• [Brief]: All that is wanted is a word-for-word retyping of the lines from the one containing "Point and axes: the" through the end of the material below.

• [Recorded information]:
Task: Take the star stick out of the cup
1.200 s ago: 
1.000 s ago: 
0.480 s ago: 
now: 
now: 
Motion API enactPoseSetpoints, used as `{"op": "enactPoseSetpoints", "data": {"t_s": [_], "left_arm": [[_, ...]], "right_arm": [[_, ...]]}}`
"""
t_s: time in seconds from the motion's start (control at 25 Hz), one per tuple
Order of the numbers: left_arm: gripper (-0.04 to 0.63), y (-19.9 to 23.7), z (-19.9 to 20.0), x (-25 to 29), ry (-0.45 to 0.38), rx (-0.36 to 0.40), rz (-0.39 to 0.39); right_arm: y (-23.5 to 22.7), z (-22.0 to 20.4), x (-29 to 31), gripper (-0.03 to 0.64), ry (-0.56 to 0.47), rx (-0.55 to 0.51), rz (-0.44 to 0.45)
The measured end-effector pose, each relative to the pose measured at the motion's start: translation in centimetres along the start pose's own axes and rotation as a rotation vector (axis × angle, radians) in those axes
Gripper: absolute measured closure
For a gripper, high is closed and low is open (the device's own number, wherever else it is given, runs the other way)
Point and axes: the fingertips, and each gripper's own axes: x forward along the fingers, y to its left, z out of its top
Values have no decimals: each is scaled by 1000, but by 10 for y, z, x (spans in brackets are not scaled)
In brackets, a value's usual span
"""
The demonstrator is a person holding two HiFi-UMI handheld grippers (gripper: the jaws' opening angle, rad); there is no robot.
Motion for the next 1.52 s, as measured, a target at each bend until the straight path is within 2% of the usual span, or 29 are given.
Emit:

• [Answer]:
Point and axes: the fingertips, and each gripper's own axes: x forward along the fingers, y to its left, z out of its top
Values have no decimals: each is scaled by 1000, but by 10 for y, z, x (spans in brackets are not scaled)
In brackets, a value's usual span
"""
The demonstrator is a person holding two HiFi-UMI handheld grippers (gripper: the jaws' opening angle, rad); there is no robot.
Motion for the next 1.52 s, as measured, a target at each bend until the straight path is within 2% of the usual span, or 29 are given.
Emit:

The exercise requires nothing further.